■ TASK DETAILS ■
Where an entry holds an image, skip the image but reproduce the rest word for word.

####################

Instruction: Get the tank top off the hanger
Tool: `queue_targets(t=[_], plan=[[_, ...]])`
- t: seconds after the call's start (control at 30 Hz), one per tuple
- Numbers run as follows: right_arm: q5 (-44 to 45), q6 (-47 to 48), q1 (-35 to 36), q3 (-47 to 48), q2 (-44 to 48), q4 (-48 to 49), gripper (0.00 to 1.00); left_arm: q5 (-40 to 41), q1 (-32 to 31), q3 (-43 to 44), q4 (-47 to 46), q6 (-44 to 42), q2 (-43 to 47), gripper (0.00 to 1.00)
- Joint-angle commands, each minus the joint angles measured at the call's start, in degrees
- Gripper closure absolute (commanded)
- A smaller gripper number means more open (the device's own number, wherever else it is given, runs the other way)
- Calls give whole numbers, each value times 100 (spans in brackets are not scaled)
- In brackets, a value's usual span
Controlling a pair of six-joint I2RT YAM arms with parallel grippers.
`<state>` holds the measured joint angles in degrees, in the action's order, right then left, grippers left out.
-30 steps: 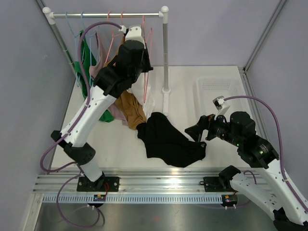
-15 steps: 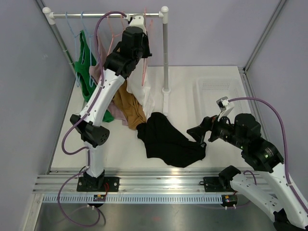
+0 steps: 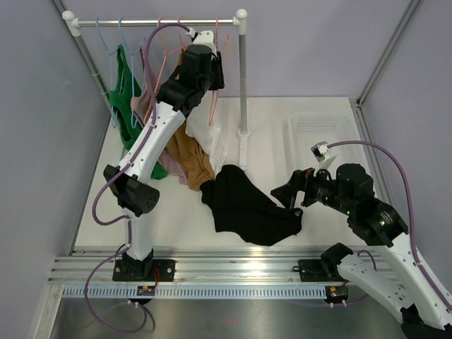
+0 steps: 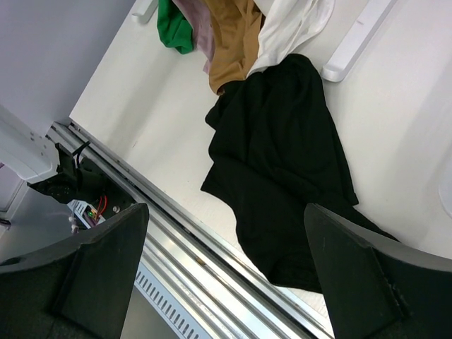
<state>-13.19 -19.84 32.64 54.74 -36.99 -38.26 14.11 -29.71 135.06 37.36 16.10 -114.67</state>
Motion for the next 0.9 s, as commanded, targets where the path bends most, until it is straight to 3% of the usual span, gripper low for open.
queue_targets(t=[0.0,0.13,0.17,0.23,0.43,0.6,0.7,0.87], plan=[[-96,-160,-4,-69,-360,407,0,-23,1,-340,-326,165,761,59],[-333,-301,-12,-148,-984,740,0,5,-96,-936,-396,297,1499,27],[-420,-371,-12,-200,-1299,906,1,13,-122,-1051,-388,306,1648,1],[-386,-459,31,-236,-1660,1074,1,118,-244,-1297,-370,367,2210,1],[904,-407,900,98,-3470,1181,1,891,-676,-3352,-361,1025,4342,1],[1793,-442,1244,274,-4710,1233,1,1067,-711,-4995,-108,1325,5840,1],[2092,-460,1446,344,-5343,1260,0,1287,-720,-5594,339,1387,6623,1],[2478,-407,1999,642,-6335,1146,4,1691,-720,-5895,1237,1300,7379,1]])
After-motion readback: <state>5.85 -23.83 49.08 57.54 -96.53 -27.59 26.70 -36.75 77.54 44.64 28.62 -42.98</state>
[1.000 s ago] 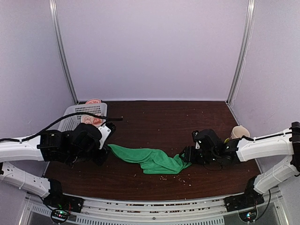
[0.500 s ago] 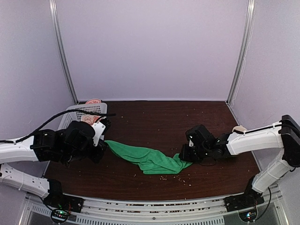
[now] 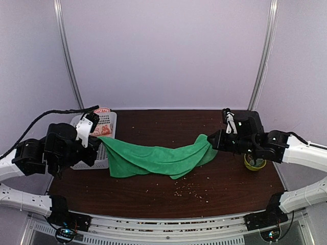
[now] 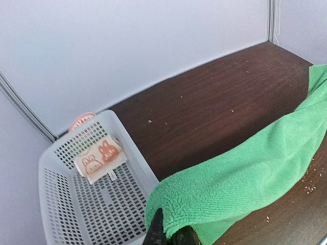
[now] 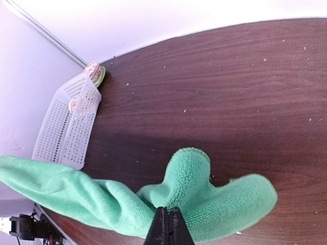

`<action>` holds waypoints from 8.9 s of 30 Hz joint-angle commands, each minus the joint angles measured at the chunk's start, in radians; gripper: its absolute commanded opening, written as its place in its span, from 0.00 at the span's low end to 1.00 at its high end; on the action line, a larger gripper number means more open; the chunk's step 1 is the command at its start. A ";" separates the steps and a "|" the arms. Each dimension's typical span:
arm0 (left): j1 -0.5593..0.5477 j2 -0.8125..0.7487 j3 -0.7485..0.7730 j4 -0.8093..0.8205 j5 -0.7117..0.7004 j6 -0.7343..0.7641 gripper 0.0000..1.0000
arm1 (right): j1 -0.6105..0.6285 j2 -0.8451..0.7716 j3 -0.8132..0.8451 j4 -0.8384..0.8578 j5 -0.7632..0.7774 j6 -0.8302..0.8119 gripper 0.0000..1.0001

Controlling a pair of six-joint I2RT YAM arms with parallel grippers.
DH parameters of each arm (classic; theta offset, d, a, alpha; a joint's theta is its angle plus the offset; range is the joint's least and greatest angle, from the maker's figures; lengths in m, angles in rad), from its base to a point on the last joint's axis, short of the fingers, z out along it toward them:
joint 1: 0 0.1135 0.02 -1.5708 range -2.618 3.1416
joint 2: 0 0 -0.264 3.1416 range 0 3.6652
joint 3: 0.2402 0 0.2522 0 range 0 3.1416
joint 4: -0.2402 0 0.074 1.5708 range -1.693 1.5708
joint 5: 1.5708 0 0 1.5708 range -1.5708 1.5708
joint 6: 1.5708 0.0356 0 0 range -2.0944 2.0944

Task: Roll the towels
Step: Flatten out the towel at the center of the board.

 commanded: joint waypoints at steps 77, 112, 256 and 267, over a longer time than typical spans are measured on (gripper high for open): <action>0.004 -0.001 -0.137 -0.009 0.369 -0.156 0.00 | 0.110 0.676 0.314 -0.086 -0.128 -0.183 0.49; 0.004 -0.050 -0.140 -0.065 0.334 -0.193 0.00 | 0.100 0.558 0.036 0.042 -0.087 0.040 0.19; 0.403 0.705 0.338 0.131 0.689 0.002 0.00 | 0.070 0.132 -0.078 -0.317 0.139 0.035 0.00; 0.402 0.605 0.306 0.090 0.688 0.010 0.00 | 0.060 -0.119 0.232 -0.578 0.267 -0.012 0.00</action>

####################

■ RESULT OF THIS TASK ■
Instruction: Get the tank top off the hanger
Tool: `queue_targets(t=[_], plan=[[_, ...]])`
- t: seconds after the call's start (control at 30 Hz), one per tuple
- Numbers run as follows: right_arm: q5 (-44 to 45), q6 (-47 to 48), q1 (-35 to 36), q3 (-47 to 48), q2 (-44 to 48), q4 (-48 to 49), gripper (0.00 to 1.00); left_arm: q5 (-40 to 41), q1 (-32 to 31), q3 (-43 to 44), q4 (-47 to 46), q6 (-44 to 42), q2 (-43 to 47), gripper (0.00 to 1.00)
- Joint-angle commands, each minus the joint angles measured at the call's start, in degrees
- Gripper closure absolute (commanded)
- A smaller gripper number means more open (the device's own number, wherever else it is given, runs the other way)
- Calls give whole numbers, each value times 100 (spans in brackets are not scaled)
- In brackets, a value's usual span
Controlling a pair of six-joint I2RT YAM arms with parallel grippers.
`<state>` holds the measured joint angles in degrees, in the action's order, right then left, grippers left out.
-30 steps: 
-15 steps: 
+0 steps: 
+0 steps: 
<state>-13.19 -19.84 32.64 54.74 -36.99 -38.26 14.11 -29.71 135.06 37.36 16.10 -114.67</state>
Motion for the next 0.9 s, as commanded, targets where the path bends most, until it is straight to 3% of the usual span, gripper low for open.
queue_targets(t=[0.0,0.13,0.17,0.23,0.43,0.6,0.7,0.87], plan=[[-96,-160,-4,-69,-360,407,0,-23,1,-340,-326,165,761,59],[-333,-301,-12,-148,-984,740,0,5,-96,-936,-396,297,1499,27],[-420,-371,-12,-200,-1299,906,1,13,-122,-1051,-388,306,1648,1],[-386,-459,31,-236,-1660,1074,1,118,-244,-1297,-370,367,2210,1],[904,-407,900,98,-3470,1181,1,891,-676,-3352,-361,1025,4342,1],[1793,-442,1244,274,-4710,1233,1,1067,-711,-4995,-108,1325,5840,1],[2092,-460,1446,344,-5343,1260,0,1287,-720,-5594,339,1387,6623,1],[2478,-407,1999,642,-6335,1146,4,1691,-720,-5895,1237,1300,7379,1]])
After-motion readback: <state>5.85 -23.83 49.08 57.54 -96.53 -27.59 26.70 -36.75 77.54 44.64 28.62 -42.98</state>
[1.000 s ago] 
[0.500 s ago] 
[now] 
[now] 
[now] 

`<action>` holds waypoints from 8.9 s of 30 Hz joint-angle commands, each minus the joint angles measured at the chunk's start, in radians; gripper: its absolute commanded opening, written as its place in its span, from 0.00 at the span's low end to 1.00 at its high end; on the action line, a larger gripper number means more open; the chunk's step 1 is the command at its start. A ";" separates the steps and a "|" the arms. Each dimension's typical span:
arm0 (left): j1 -0.5593..0.5477 j2 -0.8125..0.7487 j3 -0.7485..0.7730 j4 -0.8093..0.8205 j5 -0.7117..0.7004 j6 -0.7343..0.7641 gripper 0.0000..1.0000
arm1 (right): j1 -0.6105..0.6285 j2 -0.8451..0.7716 j3 -0.8132..0.8451 j4 -0.8384..0.8578 j5 -0.7632..0.7774 j6 -0.8302..0.8119 gripper 0.0000..1.0001

Controlling a pair of six-joint I2RT YAM arms with parallel grippers.
DH parameters of each arm (classic; theta offset, d, a, alpha; a joint's theta is its angle plus the offset; range is the joint's least and greatest angle, from the maker's figures; lengths in m, angles in rad), from its base to a point on the last joint's axis, short of the fingers, z out along it toward them:
joint 1: 0 0.1135 0.02 -1.5708 range -2.618 3.1416
joint 2: 0 0 -0.264 3.1416 range 0 3.6652
joint 3: 0.2402 0 0.2522 0 range 0 3.1416
joint 4: -0.2402 0 0.074 1.5708 range -1.693 1.5708
joint 5: 1.5708 0 0 1.5708 range -1.5708 1.5708
joint 6: 1.5708 0.0356 0 0 range -2.0944 2.0944

Task: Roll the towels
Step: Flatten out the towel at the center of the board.

 commanded: joint waypoints at steps 77, 112, 256 and 267, over a longer time than typical spans are measured on (gripper high for open): <action>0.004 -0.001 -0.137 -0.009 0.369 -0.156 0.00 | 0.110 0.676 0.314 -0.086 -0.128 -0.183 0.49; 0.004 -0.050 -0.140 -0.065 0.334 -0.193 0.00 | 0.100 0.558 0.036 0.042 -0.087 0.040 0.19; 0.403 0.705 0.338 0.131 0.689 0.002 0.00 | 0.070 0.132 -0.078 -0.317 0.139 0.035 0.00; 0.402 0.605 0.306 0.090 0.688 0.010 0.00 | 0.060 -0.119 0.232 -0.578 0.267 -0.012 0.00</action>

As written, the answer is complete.